Where a line of the data holds the word "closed", copy that line.

##### Data #####

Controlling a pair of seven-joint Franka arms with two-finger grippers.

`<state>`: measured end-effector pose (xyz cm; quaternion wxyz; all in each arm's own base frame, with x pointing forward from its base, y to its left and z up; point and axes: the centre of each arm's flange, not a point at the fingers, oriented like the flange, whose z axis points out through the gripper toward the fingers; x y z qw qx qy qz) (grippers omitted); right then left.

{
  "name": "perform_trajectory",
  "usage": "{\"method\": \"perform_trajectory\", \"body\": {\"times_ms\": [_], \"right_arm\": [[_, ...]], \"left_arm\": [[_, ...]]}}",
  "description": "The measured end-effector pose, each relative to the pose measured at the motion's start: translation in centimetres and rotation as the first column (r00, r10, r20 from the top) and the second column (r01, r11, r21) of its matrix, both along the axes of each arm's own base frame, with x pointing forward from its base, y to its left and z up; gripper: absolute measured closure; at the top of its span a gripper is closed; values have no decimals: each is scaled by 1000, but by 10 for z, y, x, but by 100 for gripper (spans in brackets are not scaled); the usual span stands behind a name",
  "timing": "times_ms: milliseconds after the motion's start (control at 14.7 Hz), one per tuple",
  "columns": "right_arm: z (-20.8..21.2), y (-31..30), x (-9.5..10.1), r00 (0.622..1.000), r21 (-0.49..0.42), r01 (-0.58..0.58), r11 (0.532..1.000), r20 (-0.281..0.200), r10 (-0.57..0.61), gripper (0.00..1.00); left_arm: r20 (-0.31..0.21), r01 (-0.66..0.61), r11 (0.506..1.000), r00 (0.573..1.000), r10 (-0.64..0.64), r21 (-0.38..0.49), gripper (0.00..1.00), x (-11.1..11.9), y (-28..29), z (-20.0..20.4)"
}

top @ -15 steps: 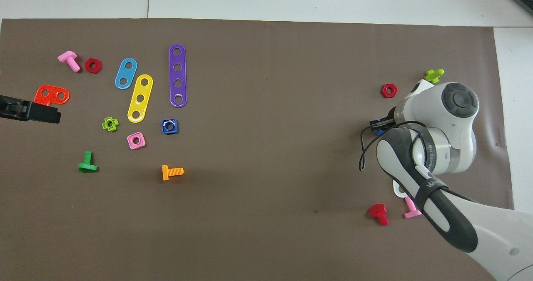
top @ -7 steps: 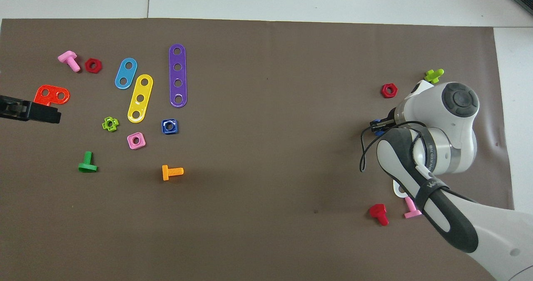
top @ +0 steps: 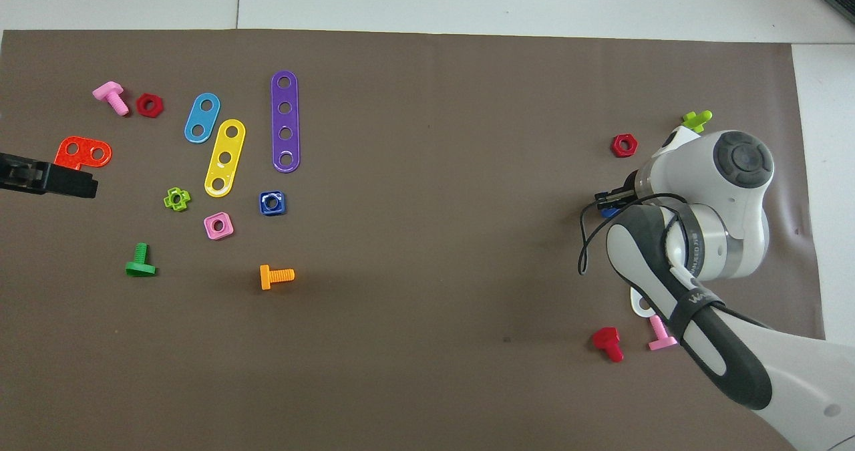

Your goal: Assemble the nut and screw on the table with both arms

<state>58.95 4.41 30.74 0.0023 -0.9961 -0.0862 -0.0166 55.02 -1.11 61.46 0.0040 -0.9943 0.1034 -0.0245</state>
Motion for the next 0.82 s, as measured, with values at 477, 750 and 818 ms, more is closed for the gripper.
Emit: {"method": "perform_trajectory", "body": {"times_ms": [477,750,818], "right_arm": [[0,0,0,1000,1,1,1000,12,-1,74],[-1,-1,0,1000,4,14,1000,13,-14,81],[-1,-1,1,1000,5,24,1000,14,-24,81]], "left_arm": [[0,0,1000,1000,0,0,0,0,0,0],[0,0,1000,1000,0,0,0,0,0,0],[0,0,1000,1000,0,0,0,0,0,0]]}}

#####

* [Answer space]:
  "description": "The measured end-effector pose, each relative to the pose measured at the motion's start: translation in centimetres and rotation as the first column (r00, r10, r20 from the top) and the second column (r01, r11, r21) of its matrix, both along the axes of each arm's own base frame, with x pointing forward from its base, y to its left and z up; gripper: absolute measured closure; at the top of its span a gripper is closed; values have no decimals: each is scaled by 1000, but by 10 for z, y, x, but by 100 for gripper (spans in brackets are not scaled); the usual span stands behind a name",
Motion for the next 0.82 s, as measured, with values at 477, 750 and 818 ms, more is closed for the gripper.

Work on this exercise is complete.